* [What to produce] Repeat the listing that follows exactly, please.

* [Information shown]
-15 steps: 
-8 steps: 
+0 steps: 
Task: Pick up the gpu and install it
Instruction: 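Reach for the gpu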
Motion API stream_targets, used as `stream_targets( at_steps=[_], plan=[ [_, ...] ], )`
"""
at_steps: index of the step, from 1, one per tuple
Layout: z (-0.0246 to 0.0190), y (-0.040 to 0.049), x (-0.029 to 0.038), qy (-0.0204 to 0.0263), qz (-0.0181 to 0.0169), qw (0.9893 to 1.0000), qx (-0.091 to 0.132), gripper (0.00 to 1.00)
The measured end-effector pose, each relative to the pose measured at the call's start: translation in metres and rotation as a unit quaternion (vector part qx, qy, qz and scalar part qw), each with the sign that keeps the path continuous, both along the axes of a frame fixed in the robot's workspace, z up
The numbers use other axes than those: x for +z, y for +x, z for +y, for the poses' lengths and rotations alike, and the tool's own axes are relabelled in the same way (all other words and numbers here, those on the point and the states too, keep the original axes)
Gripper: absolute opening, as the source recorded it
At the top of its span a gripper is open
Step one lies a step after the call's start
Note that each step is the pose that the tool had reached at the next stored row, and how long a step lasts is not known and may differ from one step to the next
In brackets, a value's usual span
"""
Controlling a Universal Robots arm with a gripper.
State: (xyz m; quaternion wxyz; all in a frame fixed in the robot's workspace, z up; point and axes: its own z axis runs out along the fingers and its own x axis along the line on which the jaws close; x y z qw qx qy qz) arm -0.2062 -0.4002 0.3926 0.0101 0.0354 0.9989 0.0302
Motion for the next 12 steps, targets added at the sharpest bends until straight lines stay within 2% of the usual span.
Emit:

* [Solution to the exercise]
-15 steps: 
-8 steps: 
+0 steps: 
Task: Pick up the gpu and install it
Instruction: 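Reach for the gpu
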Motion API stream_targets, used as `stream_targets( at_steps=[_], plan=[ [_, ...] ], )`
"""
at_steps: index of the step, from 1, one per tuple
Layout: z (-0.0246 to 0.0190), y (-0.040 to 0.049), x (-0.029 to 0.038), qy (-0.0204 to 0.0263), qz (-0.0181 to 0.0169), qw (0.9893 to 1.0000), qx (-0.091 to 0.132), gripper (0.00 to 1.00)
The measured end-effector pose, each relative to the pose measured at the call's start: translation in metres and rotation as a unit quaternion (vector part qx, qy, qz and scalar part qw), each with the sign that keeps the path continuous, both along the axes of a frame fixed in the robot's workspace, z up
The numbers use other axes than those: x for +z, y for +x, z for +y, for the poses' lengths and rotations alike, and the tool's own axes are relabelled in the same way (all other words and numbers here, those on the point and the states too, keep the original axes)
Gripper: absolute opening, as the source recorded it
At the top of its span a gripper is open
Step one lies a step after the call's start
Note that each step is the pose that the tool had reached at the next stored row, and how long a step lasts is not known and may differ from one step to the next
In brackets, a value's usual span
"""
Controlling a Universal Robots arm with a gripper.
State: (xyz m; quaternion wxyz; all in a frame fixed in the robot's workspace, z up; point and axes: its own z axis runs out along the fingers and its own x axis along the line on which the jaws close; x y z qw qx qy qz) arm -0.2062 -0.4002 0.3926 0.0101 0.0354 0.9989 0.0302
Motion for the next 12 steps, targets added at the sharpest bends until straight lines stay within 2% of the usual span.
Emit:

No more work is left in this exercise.